### Activity
Return every line of the data below that includes the string "blue".

### Entries taken from a collection
*** Begin section ***

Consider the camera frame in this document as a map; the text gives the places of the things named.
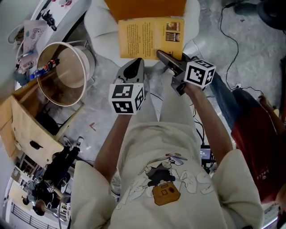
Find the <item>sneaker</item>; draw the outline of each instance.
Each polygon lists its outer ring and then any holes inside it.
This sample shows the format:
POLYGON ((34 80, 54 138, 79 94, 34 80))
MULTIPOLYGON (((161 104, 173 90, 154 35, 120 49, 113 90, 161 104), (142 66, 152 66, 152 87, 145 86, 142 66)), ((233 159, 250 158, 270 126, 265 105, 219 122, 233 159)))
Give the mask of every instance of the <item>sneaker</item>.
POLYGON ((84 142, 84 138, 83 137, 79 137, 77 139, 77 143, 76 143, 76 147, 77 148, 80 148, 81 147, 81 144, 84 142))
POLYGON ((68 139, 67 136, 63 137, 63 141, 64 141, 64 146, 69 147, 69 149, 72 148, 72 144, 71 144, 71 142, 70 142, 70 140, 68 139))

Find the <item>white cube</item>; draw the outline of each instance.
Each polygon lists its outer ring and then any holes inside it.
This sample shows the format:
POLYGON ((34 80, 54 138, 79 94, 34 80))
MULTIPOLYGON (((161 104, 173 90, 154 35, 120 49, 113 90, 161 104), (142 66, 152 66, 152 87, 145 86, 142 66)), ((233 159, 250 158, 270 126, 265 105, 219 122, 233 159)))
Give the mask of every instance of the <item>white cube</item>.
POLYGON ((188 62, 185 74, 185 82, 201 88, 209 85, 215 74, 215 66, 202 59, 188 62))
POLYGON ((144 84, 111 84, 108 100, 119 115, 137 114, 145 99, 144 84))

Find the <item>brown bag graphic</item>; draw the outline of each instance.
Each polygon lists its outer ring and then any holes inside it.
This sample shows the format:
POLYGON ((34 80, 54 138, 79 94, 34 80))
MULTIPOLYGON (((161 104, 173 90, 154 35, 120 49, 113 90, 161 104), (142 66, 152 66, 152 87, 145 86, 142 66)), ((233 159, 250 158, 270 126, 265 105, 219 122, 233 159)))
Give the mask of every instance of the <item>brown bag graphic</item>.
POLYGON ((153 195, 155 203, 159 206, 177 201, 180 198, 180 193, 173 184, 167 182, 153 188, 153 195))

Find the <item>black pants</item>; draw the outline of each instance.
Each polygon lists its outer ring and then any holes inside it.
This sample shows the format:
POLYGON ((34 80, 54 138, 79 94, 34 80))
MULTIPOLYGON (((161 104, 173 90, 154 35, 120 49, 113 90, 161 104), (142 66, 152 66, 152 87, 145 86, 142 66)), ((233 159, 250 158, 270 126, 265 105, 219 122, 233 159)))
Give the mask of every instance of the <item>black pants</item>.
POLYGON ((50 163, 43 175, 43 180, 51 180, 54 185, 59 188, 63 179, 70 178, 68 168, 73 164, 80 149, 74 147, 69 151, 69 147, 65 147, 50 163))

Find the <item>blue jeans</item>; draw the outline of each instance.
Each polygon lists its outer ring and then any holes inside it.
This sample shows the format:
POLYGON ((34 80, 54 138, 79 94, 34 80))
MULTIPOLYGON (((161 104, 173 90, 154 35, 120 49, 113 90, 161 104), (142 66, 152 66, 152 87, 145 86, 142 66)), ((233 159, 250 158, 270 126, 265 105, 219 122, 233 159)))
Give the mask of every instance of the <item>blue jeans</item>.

*** End section ***

### Result of this exercise
Find the <item>blue jeans</item>; draw the outline of each instance.
Give the mask of every instance of the <item>blue jeans</item>.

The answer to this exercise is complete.